-- Source data follows --

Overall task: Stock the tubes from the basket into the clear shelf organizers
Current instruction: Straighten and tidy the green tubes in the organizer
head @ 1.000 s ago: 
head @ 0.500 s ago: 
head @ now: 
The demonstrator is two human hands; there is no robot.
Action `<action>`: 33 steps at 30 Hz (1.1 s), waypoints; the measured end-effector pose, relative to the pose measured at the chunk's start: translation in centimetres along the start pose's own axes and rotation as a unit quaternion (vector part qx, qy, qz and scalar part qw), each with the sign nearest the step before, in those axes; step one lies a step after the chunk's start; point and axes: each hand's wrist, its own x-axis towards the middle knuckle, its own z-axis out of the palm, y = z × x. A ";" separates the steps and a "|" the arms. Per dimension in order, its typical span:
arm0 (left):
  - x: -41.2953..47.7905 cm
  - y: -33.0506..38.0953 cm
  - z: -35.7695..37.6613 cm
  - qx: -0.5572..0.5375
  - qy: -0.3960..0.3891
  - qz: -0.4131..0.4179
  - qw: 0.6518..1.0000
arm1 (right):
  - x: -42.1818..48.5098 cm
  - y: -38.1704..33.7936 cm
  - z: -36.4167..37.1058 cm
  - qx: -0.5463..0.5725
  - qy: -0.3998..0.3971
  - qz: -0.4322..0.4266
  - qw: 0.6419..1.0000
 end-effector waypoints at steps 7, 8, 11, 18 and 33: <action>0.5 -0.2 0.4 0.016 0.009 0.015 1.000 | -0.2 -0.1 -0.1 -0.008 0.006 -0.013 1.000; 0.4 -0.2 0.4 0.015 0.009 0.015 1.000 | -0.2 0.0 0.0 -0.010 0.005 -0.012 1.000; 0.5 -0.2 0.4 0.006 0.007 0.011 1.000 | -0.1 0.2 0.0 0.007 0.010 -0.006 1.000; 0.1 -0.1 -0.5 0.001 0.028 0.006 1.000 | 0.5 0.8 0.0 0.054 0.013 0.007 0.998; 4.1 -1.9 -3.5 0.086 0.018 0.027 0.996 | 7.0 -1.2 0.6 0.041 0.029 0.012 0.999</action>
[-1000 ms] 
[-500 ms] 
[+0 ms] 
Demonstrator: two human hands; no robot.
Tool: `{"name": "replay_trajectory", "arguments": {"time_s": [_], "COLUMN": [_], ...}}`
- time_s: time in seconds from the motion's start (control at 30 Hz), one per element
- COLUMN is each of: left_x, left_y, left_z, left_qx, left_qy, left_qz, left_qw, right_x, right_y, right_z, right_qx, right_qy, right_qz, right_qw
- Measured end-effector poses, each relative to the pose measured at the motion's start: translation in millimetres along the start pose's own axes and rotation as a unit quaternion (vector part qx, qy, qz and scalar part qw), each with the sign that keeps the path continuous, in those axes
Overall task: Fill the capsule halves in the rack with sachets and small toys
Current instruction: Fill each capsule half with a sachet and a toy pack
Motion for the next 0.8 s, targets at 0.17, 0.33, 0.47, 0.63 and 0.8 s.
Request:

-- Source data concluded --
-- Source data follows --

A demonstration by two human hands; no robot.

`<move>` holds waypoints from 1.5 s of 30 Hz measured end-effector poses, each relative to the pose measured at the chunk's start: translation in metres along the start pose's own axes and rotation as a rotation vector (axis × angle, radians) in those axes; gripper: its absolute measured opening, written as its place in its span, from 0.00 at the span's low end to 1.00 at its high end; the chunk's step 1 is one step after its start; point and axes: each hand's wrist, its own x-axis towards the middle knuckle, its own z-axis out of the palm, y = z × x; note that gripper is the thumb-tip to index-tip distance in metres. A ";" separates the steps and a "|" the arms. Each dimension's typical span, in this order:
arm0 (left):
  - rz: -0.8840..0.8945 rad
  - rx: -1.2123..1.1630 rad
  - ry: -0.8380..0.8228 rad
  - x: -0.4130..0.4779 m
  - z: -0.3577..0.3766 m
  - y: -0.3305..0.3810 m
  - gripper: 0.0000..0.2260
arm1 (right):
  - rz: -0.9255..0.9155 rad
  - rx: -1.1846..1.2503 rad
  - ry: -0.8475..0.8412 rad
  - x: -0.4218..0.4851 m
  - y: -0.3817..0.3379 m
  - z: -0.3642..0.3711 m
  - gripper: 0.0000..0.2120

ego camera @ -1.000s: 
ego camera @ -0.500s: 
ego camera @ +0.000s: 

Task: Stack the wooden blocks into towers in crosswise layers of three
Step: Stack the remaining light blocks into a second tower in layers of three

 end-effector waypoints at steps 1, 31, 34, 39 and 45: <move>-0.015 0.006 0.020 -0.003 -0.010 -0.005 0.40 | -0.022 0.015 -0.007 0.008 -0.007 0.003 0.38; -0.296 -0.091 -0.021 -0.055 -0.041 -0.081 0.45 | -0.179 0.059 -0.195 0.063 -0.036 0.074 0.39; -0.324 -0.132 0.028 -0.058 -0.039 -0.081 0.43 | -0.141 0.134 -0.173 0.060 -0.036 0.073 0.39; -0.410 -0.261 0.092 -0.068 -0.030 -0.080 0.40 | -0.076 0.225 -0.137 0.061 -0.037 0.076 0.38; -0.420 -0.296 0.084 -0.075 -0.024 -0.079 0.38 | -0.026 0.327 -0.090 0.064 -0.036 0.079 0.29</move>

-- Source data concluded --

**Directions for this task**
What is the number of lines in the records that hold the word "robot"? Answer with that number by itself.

**Solution to this task**
3